Start of Given material

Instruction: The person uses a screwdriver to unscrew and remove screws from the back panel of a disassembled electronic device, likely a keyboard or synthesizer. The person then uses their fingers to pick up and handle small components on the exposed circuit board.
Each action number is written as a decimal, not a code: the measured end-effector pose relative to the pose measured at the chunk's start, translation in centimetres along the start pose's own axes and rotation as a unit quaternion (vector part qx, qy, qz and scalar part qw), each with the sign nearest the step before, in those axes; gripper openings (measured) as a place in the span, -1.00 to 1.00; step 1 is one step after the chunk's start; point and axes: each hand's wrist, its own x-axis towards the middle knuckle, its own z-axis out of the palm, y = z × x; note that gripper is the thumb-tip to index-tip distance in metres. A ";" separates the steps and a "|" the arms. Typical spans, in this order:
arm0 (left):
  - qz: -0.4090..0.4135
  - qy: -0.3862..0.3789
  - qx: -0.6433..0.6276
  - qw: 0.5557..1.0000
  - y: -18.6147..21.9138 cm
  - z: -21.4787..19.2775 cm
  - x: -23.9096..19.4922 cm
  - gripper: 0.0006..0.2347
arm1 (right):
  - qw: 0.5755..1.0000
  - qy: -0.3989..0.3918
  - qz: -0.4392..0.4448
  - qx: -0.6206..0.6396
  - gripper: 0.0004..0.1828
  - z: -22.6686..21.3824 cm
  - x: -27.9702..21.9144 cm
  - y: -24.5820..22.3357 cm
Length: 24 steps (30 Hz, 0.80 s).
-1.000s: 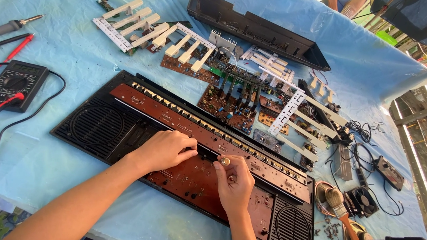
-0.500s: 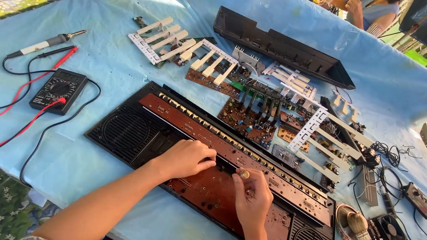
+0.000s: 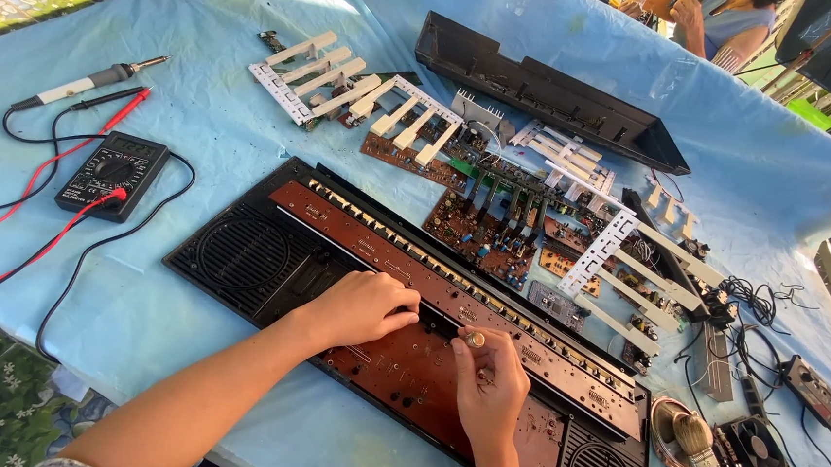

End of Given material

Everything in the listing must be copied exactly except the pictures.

Instruction: The person uses a screwdriver to unscrew and remove screws from the back panel of a disassembled electronic device, likely a keyboard or synthesizer. The person then uses their fingers to pick up and handle small components on the exposed circuit board.
Each action number is written as a decimal, not a code: the measured end-effector pose relative to the pose measured at the chunk's start, translation in centimetres along the start pose's own axes and rotation as a unit quaternion (vector part qx, qy, qz and scalar part qw), each with the sign nearest the step before, in those axes; gripper openings (measured) as a place in the span, -1.00 to 1.00; step 1 is one step after the chunk's start; point and axes: each hand's wrist, its own x-axis towards the middle knuckle, its own z-axis out of the palm, y = z × x; note that gripper is the thumb-tip to index-tip distance in metres. A ";" separates the steps and a "|" the arms. Typical spans, in this order:
arm0 (left):
  - qz: -0.4090..0.4135
  - qy: -0.3862..0.3789
  - qx: -0.6433..0.6276
  - qw: 0.5557..1.0000
  - y: -18.6147..21.9138 cm
  - z: -21.4787..19.2775 cm
  - x: -23.9096..19.4922 cm
  - gripper: 0.0006..0.2347
arm1 (right):
  - qw: 0.5755..1.0000
  - qy: -0.3989..0.3918
  - qz: -0.4392..0.4448
  - qx: -0.6206..0.6396
  - gripper: 0.0004..0.1828
  - z: -22.6686..21.3824 cm
  - x: -27.9702..21.9144 cm
  - y: -24.5820..22.3357 cm
Length: 24 steps (30 Hz, 0.80 s).
-1.000s: 
-0.500s: 
+0.000s: 

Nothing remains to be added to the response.